I have implemented a few statistical operations on concrete and I’m testing it on a GPU machine but I noticed that the performance is better when not using gpu (use_gpu=False).
I have tensorized my code for calculating variance (numerator only).
@fhe.compiler({“array”: “encrypted”})
def calculate_variance_numerator_tensorized(array):
n = array.size
# Vectorized operations
array_sq = array * array # elementwise square
array_sum = np.sum(array) # sum of all elements
array_sq_sum = np.sum(array_sq) # sum of squares
# list_into_sum = Σ(array[i] * array_sum)
list_into_sum = np.sum(array * array_sum)
component_one = array_sq_sum * (n * n)
component_two = list_into_sum * (n * 2)
component_three = array_sum * array_sum * n
return fhe.refresh((component_three + component_one) - component_two)
inputset = [np.random.randint(0, lrange, size=lsize) for _ in range(5)]
inputset.append(np.full(lsize, lrange))
circuit = calculate_variance_numerator_tensorized.compile(inputset, dataflow_parallelize = parallelize, use_gpu = gpu)
Could you please confirm why the performance on cpu is better than gpu? I also noticed that dataflow_parallelize doesn’t work on tensorized code, is it because it is already parallelized?
That hard to say why in this case CPU is better than CPU, it often depends on how computation subgraph can be offloaded to the GPU and the actual GPU workload, if this workload is not enought you can lose more time to transfer data on GPU than keeping on CPU.

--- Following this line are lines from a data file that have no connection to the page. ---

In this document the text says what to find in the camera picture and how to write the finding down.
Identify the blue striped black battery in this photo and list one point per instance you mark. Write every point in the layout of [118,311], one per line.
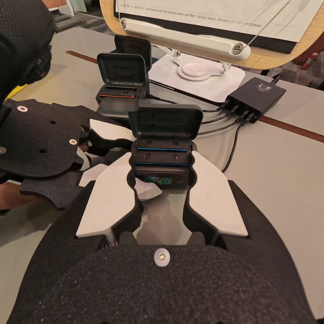
[162,159]
[162,146]

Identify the red fire extinguisher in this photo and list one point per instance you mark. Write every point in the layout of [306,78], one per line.
[310,60]

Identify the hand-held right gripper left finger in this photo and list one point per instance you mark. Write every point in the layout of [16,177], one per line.
[111,200]

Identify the wooden display board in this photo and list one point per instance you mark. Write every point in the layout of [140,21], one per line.
[278,59]

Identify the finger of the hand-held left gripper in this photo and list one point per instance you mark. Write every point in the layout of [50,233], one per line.
[108,130]
[92,174]

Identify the person's left hand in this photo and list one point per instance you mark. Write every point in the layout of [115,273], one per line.
[12,197]

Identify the white stand base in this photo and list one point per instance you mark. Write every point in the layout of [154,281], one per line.
[215,86]

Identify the black battery charger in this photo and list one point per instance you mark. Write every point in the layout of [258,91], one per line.
[121,70]
[164,121]
[108,117]
[134,44]

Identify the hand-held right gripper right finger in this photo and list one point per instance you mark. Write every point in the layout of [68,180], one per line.
[215,200]

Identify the red striped black battery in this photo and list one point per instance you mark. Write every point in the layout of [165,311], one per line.
[116,94]

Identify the black power hub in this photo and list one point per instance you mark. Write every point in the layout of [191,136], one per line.
[255,96]

What do you mean by dataflow_parallelize doesn’t work on tensorized code? Actually it should be orthogonal.
I have a dedicated instance on aws for testing the code using gpu, which currently has one gpu. Does that mean I need more gpus? or is it just the offloading that’s increasing the time?
For dataflow_parallelize, when I try to enable it on tensorized code (variance numerator) I get the following error
Does it have something to do with numpy methods?
For a separate statistical operation (five point summary) I am using np.max() and np.min() methods. With dataflow_parallelize, it returns:
python3: symbol lookup error: /tmp/tmpz5k6t7o4/sharedlib.so: undefined symbol: _dfr_make_ready_future
You can try with more GPU but my guess is that the better GPU performance is not exploited beause overhead of data transfert on the GPU is greater that the gain of using GPU.
Using GPU lead to better of performance if the workload is enought to compensate data transfert.
For the both error you have it look like an internal bug of the compiler, the first one during the compilation pipeline, the second one when trying to run the code, the “_dfr_make_ready_future” is a symbol that should be in the concrete runtime, what release are you using?